I tried building for MacOS but am stuck with
[100%] Linking C shared module libmotion-filter.so
Undefined symbols for architecture x86_64:
"_obs_frontend_add_event_callback", referenced from:
_register_trigger_event in motion-filter.c.o
"_obs_frontend_get_current_scene", referenced from:
_scene_change in motion-filter.c.o
"_obs_frontend_remove_event_callback", referenced from:
_unregister_trigger_event in motion-filter.c.o
ld: symbol(s) not found for architecture x86_64
clang: error: linker command failed with exit code 1 (use -v to see invocation)
make[2]: *** [src/motion-filter/libmotion-filter.so] Error 1
make[1]: *** [src/motion-filter/CMakeFiles/motion-filter.dir/all] Error 2
make: *** [all] Error 2

Has anyone built for macos and succeeded?


----------



## jspittler (Apr 22, 2019)

Hello.  I just installed the plug-in, and it appears it will solve a big issue on on wish list.  Thanks.  I do have two ideas for things that would make it much more valuable to me.  I am guessing they may be pretty simple to change...

Increase the time duration to allow much longer than 5 seconds.  (Another poster also suggested this.)  In my case, I plan to use this plug-in as part of an effort to simulate a large-screen TV/monitor lowering from the ceiling, and would want it to take much longer than 5 seconds to get from one position to the other.
Allow acceleration to apply to both the start of movement and the end of movement.  (This would be for the same simulated monitor movement application.)
Thanks.  I look forward to using your plug-in.

Judd


----------



## S1ROZHA (Apr 23, 2019)

ps add motion on rotate
add button take position and fix button take size


----------



## drronrosero (May 25, 2019)

Awesome filter! One of my favorites!

Perhaps you can consider these suggestions:
1. negative values for size so that mirror images can be made of the footage or images as they move around. I can only do mirror images for static assets.
2. motion keyframing for more complex movements
3. z-axis movement

Thanks so much for this filter! We really appreciate your effort!


----------



## GeekGarage (May 30, 2019)

Only thing this is missing is exit coordinates. I've set the trigger to scene switch and I'm trying to get my backdrop to roll straight down from outside, this works just fine, but since i can't set an exit point it zooms out when i switch to a new scene. here i would do the same so the backdrop on the new scene drops down from the top and the old backdrop drops down below the bottom of the screen


----------



## dungi (Jun 25, 2019)

If I'm using motion effects on a scene to move a view out and in again, the app crashes if I want to close OBS! And it only crashes on closing, so nothing important, but at the end very frustrating.

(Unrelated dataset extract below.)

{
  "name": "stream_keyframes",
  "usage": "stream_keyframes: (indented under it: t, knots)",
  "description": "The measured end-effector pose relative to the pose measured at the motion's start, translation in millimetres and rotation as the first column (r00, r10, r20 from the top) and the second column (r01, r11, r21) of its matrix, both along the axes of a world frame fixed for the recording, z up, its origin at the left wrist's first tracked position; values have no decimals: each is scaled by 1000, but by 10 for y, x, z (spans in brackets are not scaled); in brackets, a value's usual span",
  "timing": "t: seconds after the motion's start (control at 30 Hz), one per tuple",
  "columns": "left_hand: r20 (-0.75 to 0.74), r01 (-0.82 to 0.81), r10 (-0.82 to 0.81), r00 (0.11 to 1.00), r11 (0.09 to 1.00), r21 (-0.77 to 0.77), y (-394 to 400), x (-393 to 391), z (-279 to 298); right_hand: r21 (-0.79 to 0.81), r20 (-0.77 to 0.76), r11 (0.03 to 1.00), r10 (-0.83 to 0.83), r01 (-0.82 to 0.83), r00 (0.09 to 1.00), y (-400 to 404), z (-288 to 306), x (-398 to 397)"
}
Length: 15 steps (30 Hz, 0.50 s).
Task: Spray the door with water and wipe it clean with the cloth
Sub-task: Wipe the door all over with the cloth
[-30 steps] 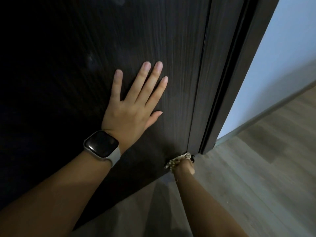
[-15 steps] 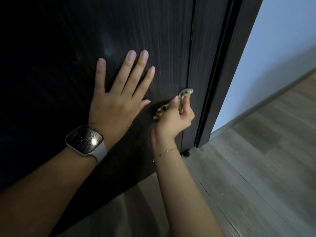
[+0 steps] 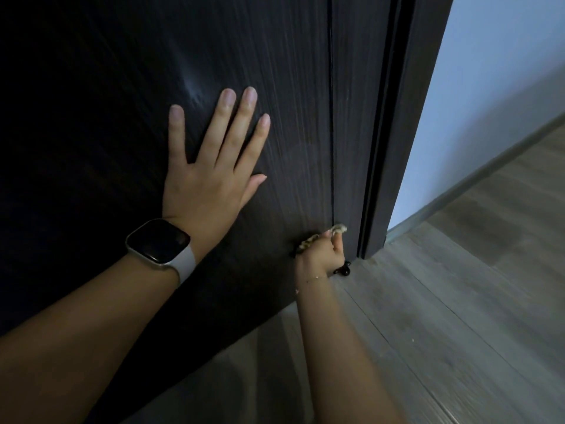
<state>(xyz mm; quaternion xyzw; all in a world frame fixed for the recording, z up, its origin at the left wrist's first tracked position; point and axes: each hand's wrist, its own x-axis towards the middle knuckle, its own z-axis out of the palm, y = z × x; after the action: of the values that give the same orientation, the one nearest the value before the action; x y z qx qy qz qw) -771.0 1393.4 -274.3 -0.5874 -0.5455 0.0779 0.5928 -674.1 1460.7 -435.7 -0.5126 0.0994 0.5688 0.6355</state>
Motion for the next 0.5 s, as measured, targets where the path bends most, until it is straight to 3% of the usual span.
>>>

It only crash If I use this motion effects (via Hotkey). If not the app does not crash (e.g. for Scene Switch Transitions)


----------



## channy (Aug 12, 2019)

Anyone got a random crash when using this? When zoom in sometimes the obs freezed and not respond


----------



## FreshNyan (Aug 21, 2019)

is this plug in still being actively worked on? There are some features which I'd really love to see :)

for example there's no time based easing. If I wanna do an animation like this: (the bottom one)

https://assets.rocketstock.com/uploads/2016/06/Linear-vs-Smooth-Keyframes.gif

it would change the motion path to some curved thing :/ even though I just want it to look eased and awesome


----------



## BoomSoMuch (Sep 5, 2019)

Love this addon. My only issue is that it is causing some kind of conflict with the Stream Deck dll. I showed my error logs to Elgato and they confirmed it and said they are working on it from their side, but I thought I should share here too. When both Stream Deck and Motion Effect are installed, I get the attached error in my log. It also makes the OBS UI act sluggish (clicking on scenes sometimes delays several seconds), which sometimes gets worse during the stream. If I uninstall this addon (or Stream Deck), this error goes away and OBS runs perfectly.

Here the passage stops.